» TASK TO CARRY OUT
Wherever "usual" appears in the records below, copy the line that holds it.

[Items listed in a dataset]

··········

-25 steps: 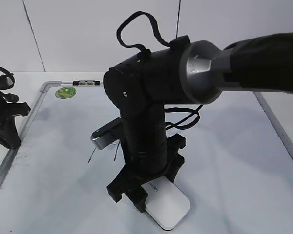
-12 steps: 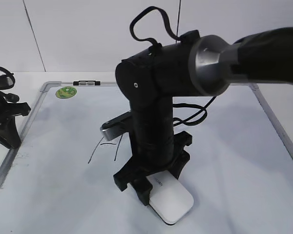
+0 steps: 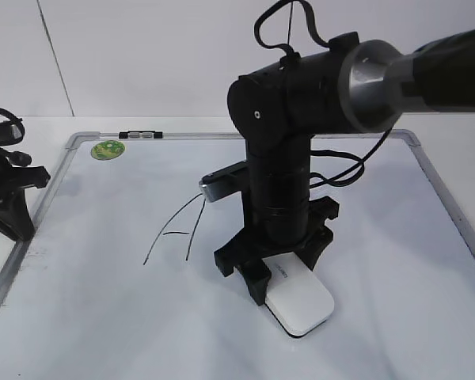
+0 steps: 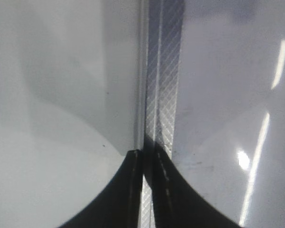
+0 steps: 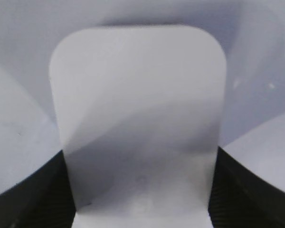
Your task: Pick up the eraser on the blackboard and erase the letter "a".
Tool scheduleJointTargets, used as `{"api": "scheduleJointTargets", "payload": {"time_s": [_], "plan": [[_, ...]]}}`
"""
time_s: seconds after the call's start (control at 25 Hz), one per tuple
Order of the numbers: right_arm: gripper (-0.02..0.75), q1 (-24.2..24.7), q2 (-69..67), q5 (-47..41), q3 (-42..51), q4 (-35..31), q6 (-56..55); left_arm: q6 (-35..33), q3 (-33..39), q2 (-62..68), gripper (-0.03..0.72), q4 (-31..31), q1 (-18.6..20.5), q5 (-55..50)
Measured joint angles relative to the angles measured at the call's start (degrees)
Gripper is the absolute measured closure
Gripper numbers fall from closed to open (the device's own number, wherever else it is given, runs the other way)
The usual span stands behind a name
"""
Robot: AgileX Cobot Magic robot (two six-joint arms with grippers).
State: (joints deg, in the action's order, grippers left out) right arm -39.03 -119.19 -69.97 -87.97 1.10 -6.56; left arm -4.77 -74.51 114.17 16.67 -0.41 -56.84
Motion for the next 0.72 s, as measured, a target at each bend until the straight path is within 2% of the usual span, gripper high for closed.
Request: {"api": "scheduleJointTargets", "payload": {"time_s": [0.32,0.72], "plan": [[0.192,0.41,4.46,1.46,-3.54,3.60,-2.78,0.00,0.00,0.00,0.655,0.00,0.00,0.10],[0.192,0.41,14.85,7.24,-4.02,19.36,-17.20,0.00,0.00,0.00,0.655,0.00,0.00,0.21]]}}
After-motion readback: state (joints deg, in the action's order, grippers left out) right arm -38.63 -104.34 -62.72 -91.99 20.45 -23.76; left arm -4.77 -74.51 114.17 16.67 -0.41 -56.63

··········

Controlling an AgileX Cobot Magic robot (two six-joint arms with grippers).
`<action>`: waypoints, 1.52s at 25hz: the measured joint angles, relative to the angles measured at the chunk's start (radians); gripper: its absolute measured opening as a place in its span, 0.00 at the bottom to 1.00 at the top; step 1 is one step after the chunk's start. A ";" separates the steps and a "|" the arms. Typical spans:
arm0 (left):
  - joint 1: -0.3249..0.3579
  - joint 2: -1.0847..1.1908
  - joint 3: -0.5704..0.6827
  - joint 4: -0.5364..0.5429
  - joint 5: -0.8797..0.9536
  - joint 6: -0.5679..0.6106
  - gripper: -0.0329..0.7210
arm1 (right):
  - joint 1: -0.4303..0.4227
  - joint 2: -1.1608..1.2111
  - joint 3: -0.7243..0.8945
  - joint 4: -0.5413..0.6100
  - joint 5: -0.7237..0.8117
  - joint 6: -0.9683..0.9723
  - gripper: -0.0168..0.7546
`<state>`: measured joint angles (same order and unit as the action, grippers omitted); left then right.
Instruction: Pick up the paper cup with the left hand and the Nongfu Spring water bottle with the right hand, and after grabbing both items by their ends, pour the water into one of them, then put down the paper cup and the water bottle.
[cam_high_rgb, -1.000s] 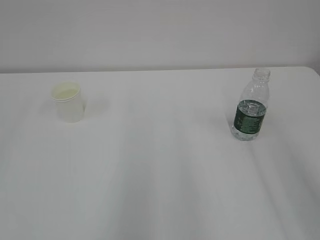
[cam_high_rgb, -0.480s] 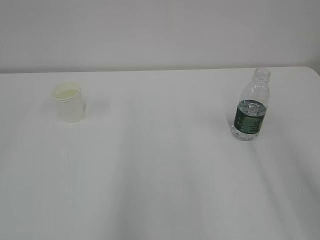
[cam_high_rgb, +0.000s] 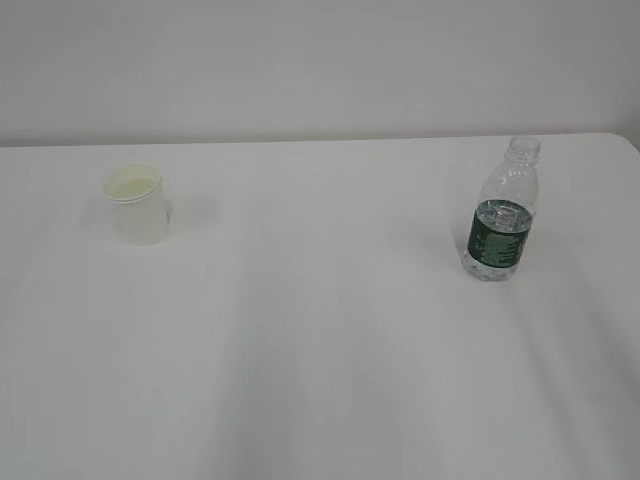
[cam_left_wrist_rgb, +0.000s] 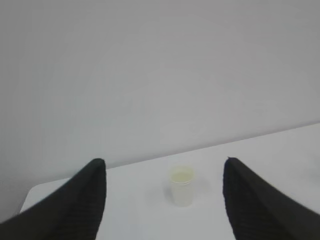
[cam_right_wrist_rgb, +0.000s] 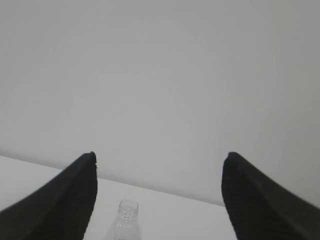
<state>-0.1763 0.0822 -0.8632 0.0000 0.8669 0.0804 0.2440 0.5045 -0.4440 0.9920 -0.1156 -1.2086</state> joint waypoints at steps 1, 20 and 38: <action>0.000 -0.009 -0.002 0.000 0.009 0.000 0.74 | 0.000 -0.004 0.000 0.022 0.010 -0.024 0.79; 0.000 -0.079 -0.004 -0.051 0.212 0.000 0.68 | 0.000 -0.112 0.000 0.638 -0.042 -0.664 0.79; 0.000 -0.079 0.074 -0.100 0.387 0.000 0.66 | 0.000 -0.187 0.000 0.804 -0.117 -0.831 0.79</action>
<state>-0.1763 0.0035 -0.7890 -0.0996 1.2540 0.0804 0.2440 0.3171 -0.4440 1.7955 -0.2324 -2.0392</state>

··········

» RESULT FOR THIS TASK
The usual span stands behind a name
Motion for the next 0.72 s, as measured, a target at each bend until the straight path is within 2% of the usual span, gripper high for closed.

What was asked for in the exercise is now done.